Cyclin B1 is commonly expressed in the cytoplasm of primary human acute myelogenous leukemia cells and serves as a leukemia‐associated antigen associated with autoantibody response in a subset of patients

Abstract

Aberrant expression of cyclin B1, a cell cycle regulator, is related to prognosis in various human malignancies. Additionally, cytoplasmic expression of cyclin B1 in epithelial malignancies is associated with a specific T-cell response and presumably also a humoral immune response. We therefore investigated (i) whether a similar expression pattern could be detected in native human acute myelogenous leukemia (AML) cells and (ii) whether cyclin B1 specific antibodies could be detected in AML. AML cell expression of cyclin B1 was analyzed by flow cytometry and confocal microscopy.

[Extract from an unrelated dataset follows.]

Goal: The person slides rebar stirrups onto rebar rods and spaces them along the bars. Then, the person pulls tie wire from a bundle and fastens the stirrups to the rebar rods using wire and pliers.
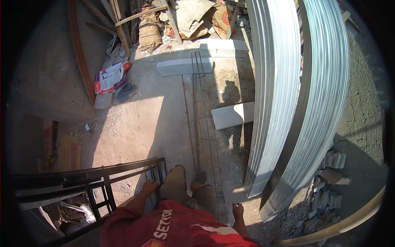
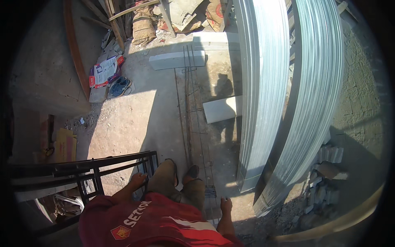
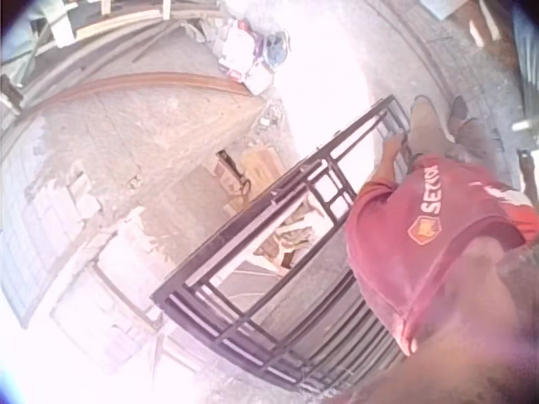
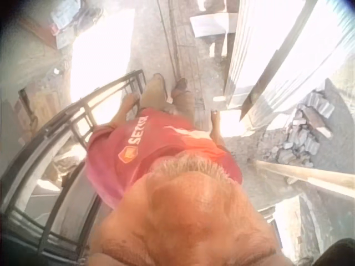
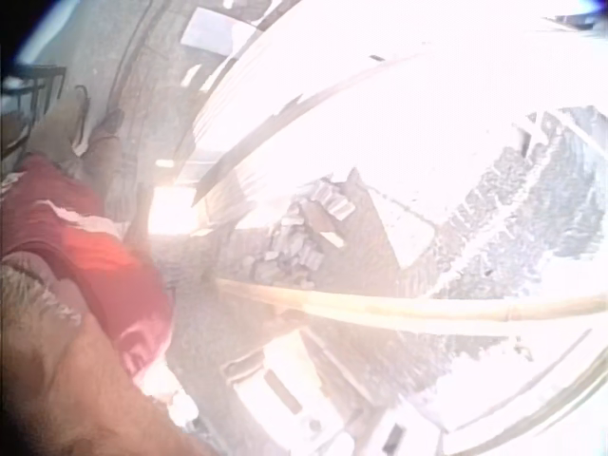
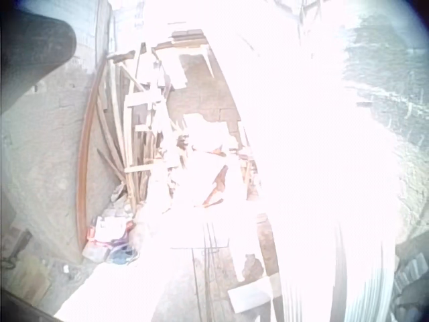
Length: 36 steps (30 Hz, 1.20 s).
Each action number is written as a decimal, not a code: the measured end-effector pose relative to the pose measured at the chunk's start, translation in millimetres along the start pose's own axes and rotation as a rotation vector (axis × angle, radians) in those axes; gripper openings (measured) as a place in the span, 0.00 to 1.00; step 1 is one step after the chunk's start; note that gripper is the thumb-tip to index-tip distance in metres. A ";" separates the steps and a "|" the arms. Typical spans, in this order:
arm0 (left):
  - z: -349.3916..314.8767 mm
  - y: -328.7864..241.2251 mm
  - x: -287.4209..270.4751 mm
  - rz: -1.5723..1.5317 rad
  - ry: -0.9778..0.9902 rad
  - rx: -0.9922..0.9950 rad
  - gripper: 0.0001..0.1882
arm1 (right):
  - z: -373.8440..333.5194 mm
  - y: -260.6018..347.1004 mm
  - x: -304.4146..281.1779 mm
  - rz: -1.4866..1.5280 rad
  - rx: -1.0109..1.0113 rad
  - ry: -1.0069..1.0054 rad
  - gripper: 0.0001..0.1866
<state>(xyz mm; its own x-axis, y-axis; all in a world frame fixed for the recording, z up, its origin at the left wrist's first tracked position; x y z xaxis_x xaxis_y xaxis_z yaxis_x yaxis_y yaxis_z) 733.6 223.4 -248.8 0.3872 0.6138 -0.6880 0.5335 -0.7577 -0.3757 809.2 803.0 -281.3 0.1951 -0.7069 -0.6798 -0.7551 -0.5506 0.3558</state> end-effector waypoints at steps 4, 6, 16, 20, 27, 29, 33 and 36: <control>10.1 -65.6 -41.1 -0.163 0.040 -0.060 0.33 | 13.9 59.0 -51.9 0.160 0.042 -0.058 0.26; 38.5 -56.1 -33.2 -0.171 0.020 -0.014 0.33 | 12.6 72.3 -58.4 0.206 0.058 -0.127 0.25; 150.7 -92.3 -79.5 0.753 0.168 0.822 0.24 | -82.6 76.4 40.9 0.104 0.382 -0.364 0.17; 283.6 -116.6 -6.0 0.990 0.470 0.912 0.26 | -132.8 153.1 29.9 0.413 0.482 -0.733 0.10; 270.3 -273.3 -18.4 0.490 0.539 0.670 0.32 | -245.8 116.9 176.2 1.755 0.787 -0.701 0.25; 262.4 -300.9 -36.9 0.319 0.517 0.537 0.34 | -274.1 125.3 181.4 2.418 0.562 -0.984 0.40; 276.9 -377.8 -98.5 -0.027 0.540 0.262 0.38 | -332.7 139.5 80.3 2.837 -0.450 -1.417 0.50; 203.2 -404.0 -41.4 -0.018 0.678 0.292 0.40 | -354.7 118.4 47.4 2.717 -0.856 -1.364 0.51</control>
<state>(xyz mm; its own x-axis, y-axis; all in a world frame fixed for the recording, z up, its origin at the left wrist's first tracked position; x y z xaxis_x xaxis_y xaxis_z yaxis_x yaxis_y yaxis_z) 349.1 459.1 -194.6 0.8101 0.5577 -0.1810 0.3594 -0.7162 -0.5982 951.1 546.8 -44.0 -0.0358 0.2722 0.9616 0.9840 -0.1582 0.0814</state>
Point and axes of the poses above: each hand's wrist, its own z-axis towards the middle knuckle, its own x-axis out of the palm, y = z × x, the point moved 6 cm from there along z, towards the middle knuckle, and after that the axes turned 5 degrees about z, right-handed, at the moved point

Humoral immune response in AML patient sera against cyclin B1 was analyzed by ELISA. AML cell expression of cyclin B1 was detected for all 42 patients; but the percentage of cyclin B1 positive cells showed a wide variation between patients. Confocal microscopy demonstrated that 32/42 (76%) patient samples showed abnormal cytoplasmic expression. Furthermore, the cytoplasmic expression was maintained after 14 d of in vitro culture and differentiation of the AML cells towards a dendritic cell phenotype. Cyclin B1 specific serum antibodies could be detected for seven of 65 patients with untreated AML. Our studies demonstrate that primary human AML cells show aberrant cytoplasmic expression of cyclin B1 for a majority of patients and a specific humoral immune response was also detected for a subset of patients with untreated leukemia.